Every non-array non-string object stored on the heap contains an 8- or 16-byte header (sizes for 32/64-bit systems), followed by the contents of that object's public and private fields. Arrays and strings have the above header, plus some more bytes defining the length of the array and size of each element (and possibly the number of dimensions, length of each extra dimension, etc.), followed by all of the fields of the first element, then all the fields of the second, etc. Given an reference to an object, the system can easily examine the header and determine what type it is.

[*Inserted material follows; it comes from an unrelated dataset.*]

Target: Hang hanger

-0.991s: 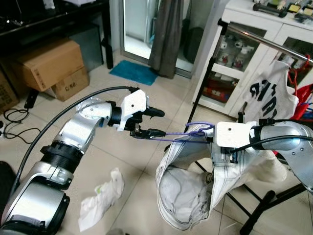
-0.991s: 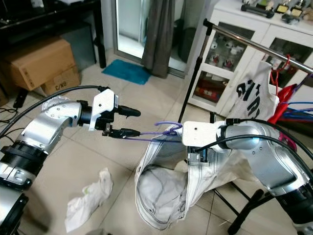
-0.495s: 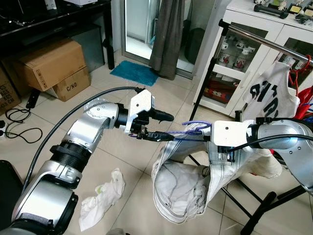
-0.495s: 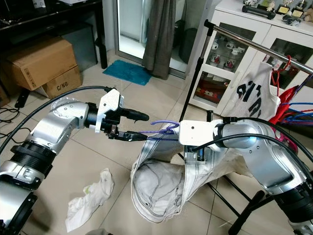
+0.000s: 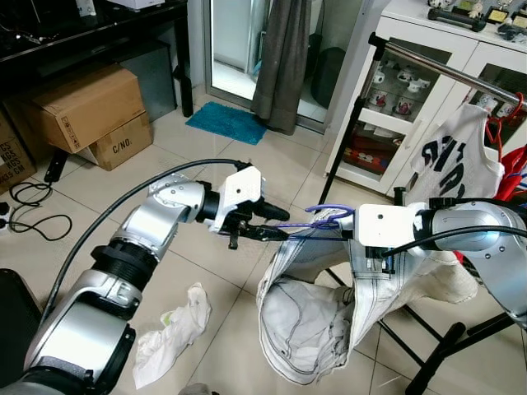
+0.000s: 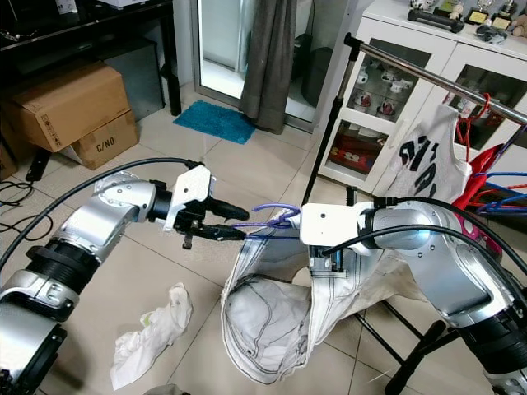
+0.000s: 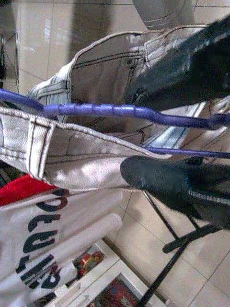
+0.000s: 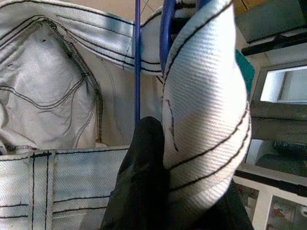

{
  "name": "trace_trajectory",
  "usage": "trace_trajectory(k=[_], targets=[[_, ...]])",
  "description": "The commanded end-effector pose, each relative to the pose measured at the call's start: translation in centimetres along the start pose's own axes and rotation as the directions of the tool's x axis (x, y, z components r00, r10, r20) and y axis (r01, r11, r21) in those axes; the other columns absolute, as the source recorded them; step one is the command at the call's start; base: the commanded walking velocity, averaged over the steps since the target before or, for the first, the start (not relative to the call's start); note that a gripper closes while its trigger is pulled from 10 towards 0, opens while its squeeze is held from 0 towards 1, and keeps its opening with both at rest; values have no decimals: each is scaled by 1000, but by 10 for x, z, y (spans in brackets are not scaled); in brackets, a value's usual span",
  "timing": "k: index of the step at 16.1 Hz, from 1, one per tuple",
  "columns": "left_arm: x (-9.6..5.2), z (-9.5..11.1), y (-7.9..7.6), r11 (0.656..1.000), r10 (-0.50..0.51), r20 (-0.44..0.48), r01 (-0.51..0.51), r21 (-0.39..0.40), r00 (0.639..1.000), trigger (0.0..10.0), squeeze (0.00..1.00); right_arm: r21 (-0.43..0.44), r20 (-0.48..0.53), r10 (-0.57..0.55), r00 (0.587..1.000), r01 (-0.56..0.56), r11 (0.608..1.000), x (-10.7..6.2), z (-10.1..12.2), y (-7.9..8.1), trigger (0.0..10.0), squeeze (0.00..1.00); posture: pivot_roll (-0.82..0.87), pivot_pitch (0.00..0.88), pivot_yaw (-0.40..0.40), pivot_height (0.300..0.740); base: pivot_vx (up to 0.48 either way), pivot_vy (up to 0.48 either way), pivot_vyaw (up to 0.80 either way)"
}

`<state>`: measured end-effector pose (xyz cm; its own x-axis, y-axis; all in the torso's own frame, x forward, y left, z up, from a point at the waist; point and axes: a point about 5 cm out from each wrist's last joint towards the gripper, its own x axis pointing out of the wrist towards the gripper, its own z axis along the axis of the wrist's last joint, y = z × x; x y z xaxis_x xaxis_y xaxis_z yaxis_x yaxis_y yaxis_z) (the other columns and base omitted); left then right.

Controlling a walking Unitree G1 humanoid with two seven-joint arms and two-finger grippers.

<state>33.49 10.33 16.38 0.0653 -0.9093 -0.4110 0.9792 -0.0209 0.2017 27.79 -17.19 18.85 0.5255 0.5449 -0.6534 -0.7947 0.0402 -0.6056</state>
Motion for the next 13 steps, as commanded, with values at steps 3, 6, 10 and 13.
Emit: trace_trajectory(k=[3,6,10,13], targets=[[3,0,-1,998,-62,-49,63,14,997,0,0,-61,19,-21,1000,22,998,-6,12,-10,10000,0,39,0,-78,740,0,0,0],[3,-5,1,999,-39,-95,41,18,995,0,0,-67,24,-15,1000,16,998,-6,14,-10,10000,0,38,0,-78,740,0,0,0],[3,1,4,999,-1,-50,3,44,999,0,0,-76,24,-12,1000,14,997,-7,15,-12,10000,0,36,0,-77,740,0,0,0],[8,7,1,996,45,42,-48,72,998,0,0,-81,21,-9,1000,11,997,-10,15,-14,10000,0,34,0,-84,740,0,0,0]])
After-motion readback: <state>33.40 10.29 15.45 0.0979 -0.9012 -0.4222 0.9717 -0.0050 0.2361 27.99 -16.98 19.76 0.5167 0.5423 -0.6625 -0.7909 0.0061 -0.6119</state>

Reference-type storage locations hold a four- or eight-byte value which uniquely identifies an object stored on the heap. In present implementations, that value is a pointer, but it's easier (and semantically equivalent) to think of it as an "object ID".
Value-type storage locations hold the contents of the value type's fields, but do not have any associated header. If code declares a variable of type Int32
, there's no need to need to store information with that Int32
saying what it is. The fact that that location holds an Int32
is effectively stored as part of the program, and so it doesn't have to be stored in the location itself. This an represent a big savings if, e.g., one has a million objects each of which have a field of type Int32
. Each of the objects holding the Int32
has a header which identifies the class that can operate it. Since one copy of that class code can operate on any of the million instances, having the fact that the field is an Int32
be part of the code is much more efficient than having the storage for every one of those fields include information about what it is.
Boxing is necessary when a request is made to pass the contents of a value-type storage location to code which doesn't know to expect that particular value type. Code which expects objects of unknown type can accept a reference to an object stored on the heap. Since every object stored on the heap has a header identifying what type of object it is, code can use that header whenever it's necessary to use an object in a way which would require knowing its type.
Note that in .net, it is possible to declare what are called generic classes and methods. Each such declaration automatically generates a family of classes or methods which are identical except fort he type of object upon which they expect to act. If one passes an Int32
to a routine DoSomething<T>(T param)
, that will automatically generate a version of the routine in which every instance of type T
is effectively replaced with Int32
. That version of the routine will know that every storage location declared as type T
holds an Int32
, so just as in the case where a routine was hard-coded to use an Int32
storage location, it will not be necessary to store type information with those locations themselves.